Sunday, October 17, 2010

John Mauldin's latest letter on "The Subprime Debacle: Act 2"

This is simply a MUST READ, and very frightening article discussing the problems with the entire Mortgage Backed Securitization process. Read it, then RE-READ IT!!:

The Subprime Debacle: Act 2

I reiterate.. the only "safe" place, IMO, to invest and hide from this issue is cash, possibly physical gold (can't believe I'm saying that), or the monoline insurers who stand to "get off the hook" for billions in insurance claims and liabilities pending against them.

I may also initiate a position in FAZ, the ultra-bear financial ETF.

There's also a possible "silver lining" to this mess.
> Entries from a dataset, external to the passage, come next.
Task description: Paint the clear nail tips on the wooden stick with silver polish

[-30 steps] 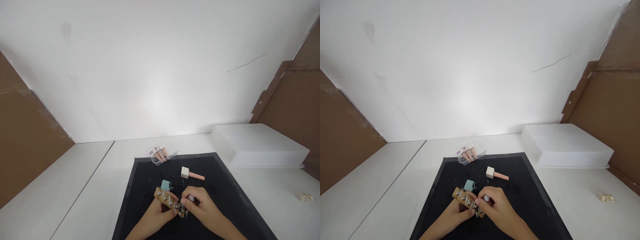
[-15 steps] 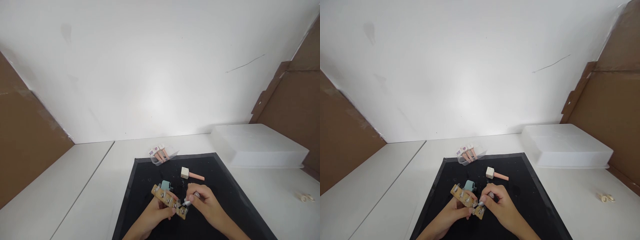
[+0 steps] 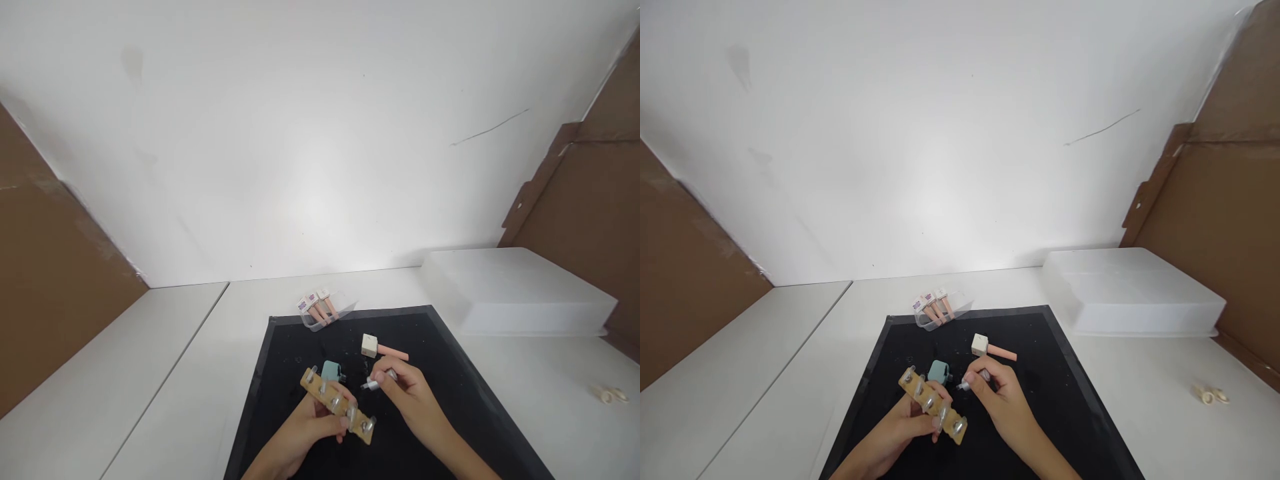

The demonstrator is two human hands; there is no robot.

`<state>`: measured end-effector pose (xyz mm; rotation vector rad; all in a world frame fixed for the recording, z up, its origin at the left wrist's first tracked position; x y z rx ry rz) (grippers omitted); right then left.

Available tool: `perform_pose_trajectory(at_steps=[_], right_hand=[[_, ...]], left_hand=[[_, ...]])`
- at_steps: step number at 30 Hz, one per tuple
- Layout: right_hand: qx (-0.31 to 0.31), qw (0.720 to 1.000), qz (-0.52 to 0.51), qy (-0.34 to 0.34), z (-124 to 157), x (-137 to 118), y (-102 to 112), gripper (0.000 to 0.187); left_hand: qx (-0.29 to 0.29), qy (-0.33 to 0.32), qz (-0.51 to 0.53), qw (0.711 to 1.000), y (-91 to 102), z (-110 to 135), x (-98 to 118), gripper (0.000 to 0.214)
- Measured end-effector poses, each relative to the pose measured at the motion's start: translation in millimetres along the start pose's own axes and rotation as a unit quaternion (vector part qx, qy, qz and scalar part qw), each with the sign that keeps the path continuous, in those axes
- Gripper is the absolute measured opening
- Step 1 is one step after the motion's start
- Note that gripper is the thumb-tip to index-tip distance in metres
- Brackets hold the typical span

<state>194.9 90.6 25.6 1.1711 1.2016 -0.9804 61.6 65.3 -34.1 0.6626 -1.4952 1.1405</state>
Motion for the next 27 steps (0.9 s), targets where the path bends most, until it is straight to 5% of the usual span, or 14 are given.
perform_pose_trajectory(at_steps=[7, 14, 27], right_hand=[[-0.071, 0.993, -0.085, 0.045, 7.8, -14.1, -6.6, 0.036], [-0.127, 0.989, -0.059, 0.055, 16.8, -13.3, -20.9, 0.037], [-0.032, 0.999, 0.003, 0.021, 6.3, -6.0, -6.6, 0.033]], left_hand=[[0.018, 0.001, 0.022, 1.000, 1.6, -0.3, 0.3, 0.027], [0.022, 0.005, 0.030, 0.999, 1.3, 1.5, -0.8, 0.029], [0.015, 0.003, 0.048, 0.999, 1.3, 1.4, -1.8, 0.026]])
Point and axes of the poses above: each hand's wrist, its own z-axis away from the middle knuckle, its own y-axis out of the back of the hand, x = y × z, the point moved 9 cm from there along -z, towards the middle knuckle, and after that the axes turned 15 degrees about -y, right-handed, at the moved point
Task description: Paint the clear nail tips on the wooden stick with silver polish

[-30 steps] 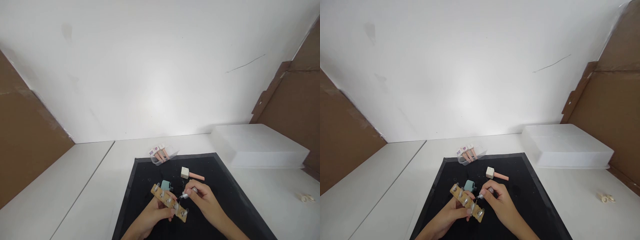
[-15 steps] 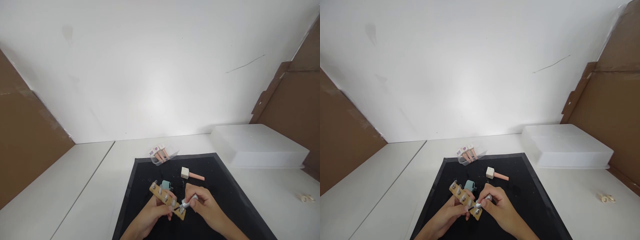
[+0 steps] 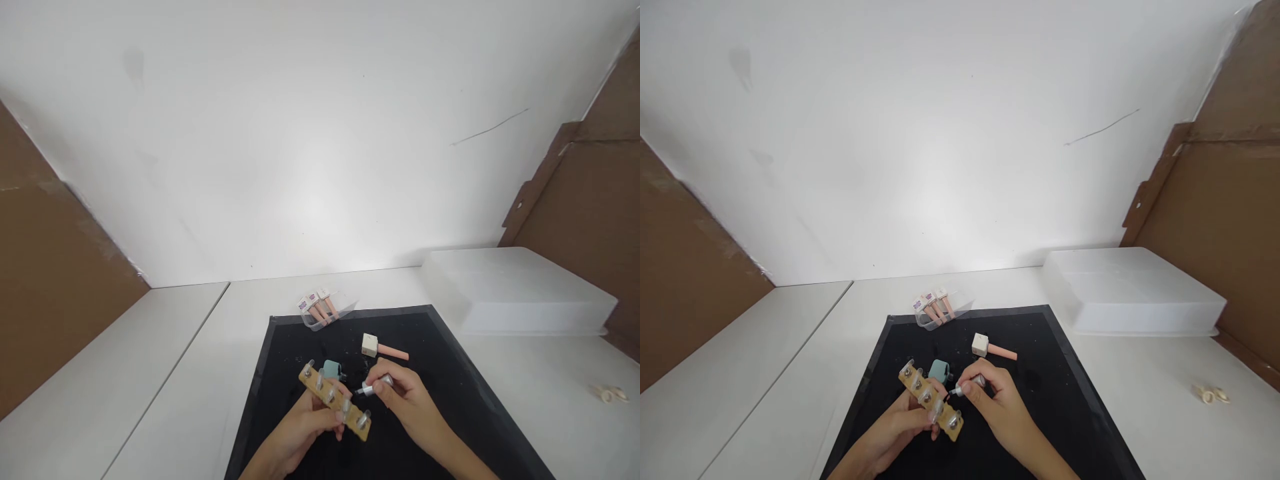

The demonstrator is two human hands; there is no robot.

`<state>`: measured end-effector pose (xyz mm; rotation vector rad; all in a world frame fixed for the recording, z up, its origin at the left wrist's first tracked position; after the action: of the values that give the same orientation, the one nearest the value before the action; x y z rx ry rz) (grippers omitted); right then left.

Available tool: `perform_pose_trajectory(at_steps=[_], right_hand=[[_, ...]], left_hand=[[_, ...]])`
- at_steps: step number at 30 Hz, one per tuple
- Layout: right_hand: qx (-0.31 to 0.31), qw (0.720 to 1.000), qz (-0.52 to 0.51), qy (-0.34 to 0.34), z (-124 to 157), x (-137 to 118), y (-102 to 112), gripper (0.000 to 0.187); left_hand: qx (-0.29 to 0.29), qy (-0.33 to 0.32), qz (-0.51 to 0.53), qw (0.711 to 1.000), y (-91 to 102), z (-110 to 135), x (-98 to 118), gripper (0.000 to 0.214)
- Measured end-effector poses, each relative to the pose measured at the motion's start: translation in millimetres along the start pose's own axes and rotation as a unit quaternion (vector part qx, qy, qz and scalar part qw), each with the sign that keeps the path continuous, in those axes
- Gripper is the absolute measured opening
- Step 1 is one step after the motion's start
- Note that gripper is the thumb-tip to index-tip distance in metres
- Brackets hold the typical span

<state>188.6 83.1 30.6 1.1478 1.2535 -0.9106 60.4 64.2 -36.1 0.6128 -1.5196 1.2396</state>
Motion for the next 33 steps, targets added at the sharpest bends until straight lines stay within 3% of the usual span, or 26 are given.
perform_pose_trajectory(at_steps=[6, 13, 17, 22, 28, 33], right_hand=[[0.029, 0.999, -0.016, -0.007, -0.1, -3.6, 8.0, 0.037], [-0.047, 0.998, -0.044, 0.018, 6.3, -8.2, -8.4, 0.043], [-0.055, 0.998, -0.025, 0.006, 7.1, -5.3, -13.1, 0.039], [-0.008, 0.999, -0.004, -0.031, -0.2, 3.3, -3.8, 0.036], [0.050, 0.999, 0.009, -0.018, -1.1, 1.9, 9.8, 0.037], [-0.014, 0.999, 0.029, 0.030, 7.1, -7.7, -4.8, 0.041]], left_hand=[[0.002, 0.000, 0.002, 1.000, 0.5, 1.0, 0.5, 0.026], [0.010, 0.005, -0.007, 1.000, 2.7, -1.0, -1.9, 0.026], [0.006, 0.004, -0.017, 1.000, 3.8, -1.7, -3.9, 0.025], [0.008, 0.018, -0.024, 1.000, 3.5, 0.7, -6.1, 0.028], [0.011, 0.012, -0.023, 1.000, 2.8, 1.1, -4.7, 0.027], [0.014, 0.008, -0.044, 0.999, 4.2, -0.6, -3.8, 0.028]])
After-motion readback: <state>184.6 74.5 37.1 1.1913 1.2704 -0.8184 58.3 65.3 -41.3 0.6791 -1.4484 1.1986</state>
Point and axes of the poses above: each hand's wrist, its own z-axis away from the middle knuckle, its own y-axis out of the back of the hand, x = y × z, the point moved 9 cm from there along -z, towards the middle knuckle, and after that the axes turned 15 degrees about -y, right-handed, at the moved point
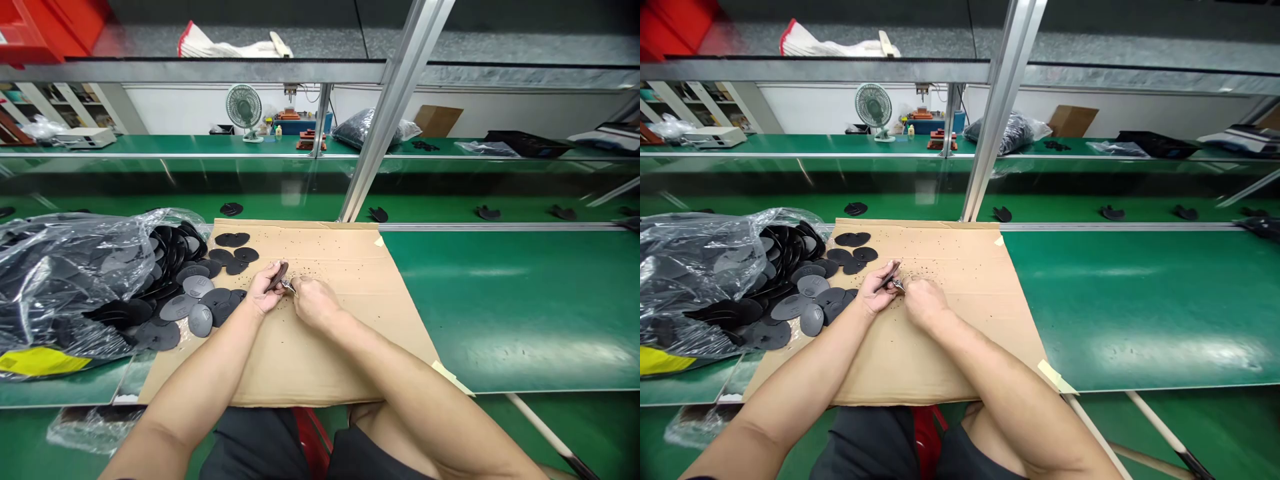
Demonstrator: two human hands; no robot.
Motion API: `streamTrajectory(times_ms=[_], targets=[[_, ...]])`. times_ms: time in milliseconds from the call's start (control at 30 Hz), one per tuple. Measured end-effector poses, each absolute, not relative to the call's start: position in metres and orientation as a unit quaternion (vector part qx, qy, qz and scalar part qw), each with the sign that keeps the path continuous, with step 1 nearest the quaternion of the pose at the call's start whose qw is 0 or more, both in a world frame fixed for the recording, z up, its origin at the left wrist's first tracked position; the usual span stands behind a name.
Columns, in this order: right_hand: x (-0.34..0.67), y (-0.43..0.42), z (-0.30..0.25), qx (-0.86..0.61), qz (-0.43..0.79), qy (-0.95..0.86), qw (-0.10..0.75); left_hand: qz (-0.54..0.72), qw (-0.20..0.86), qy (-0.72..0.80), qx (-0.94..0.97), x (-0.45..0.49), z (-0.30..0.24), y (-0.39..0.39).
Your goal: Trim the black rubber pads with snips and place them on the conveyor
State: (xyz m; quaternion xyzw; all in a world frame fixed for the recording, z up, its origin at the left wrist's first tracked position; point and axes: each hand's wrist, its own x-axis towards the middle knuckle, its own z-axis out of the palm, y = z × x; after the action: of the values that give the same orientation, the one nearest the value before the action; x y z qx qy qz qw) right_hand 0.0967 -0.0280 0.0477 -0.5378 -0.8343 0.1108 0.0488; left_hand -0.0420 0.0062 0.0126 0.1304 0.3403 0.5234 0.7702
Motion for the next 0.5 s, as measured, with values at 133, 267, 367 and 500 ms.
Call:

With 60% of American homes now registered under the MERS system, it's likely they will find it increasingly difficult to obtain title insurance to facilitate a sale. That means the remaining 40% of American homes, owned outright, or where the chain of title has not been violated, could see growing appreciation.

And given that the majority of mortgage loans that WERE NOT securitized, were issued by regional banks and savings and loan institutions, they may find the value of those homes increasing, thereby taking pressure off the regional banks who played by the rules and keep the mortgages on their balance sheets.

EDIT: 17 Oct, 2010 Letter from the Association of Financial Guaranty Insurers (AFGI) to the CEO of Bank of America (symbol:BAC), Brian Moynihan, regarding violations of "Representations and Warranties" by BAC in the loans that the Monolines insured. In the letter it's stated that some $10-20 Billion of these loans need to be repurchased by BOA and put back on their balance sheet.

AFGI letter to BAC

The heat is rising on the big banks to make good on their obligations to insurers and investors.

It will be interesting to see if BAC blinks, or attempts to further delay the inevitable.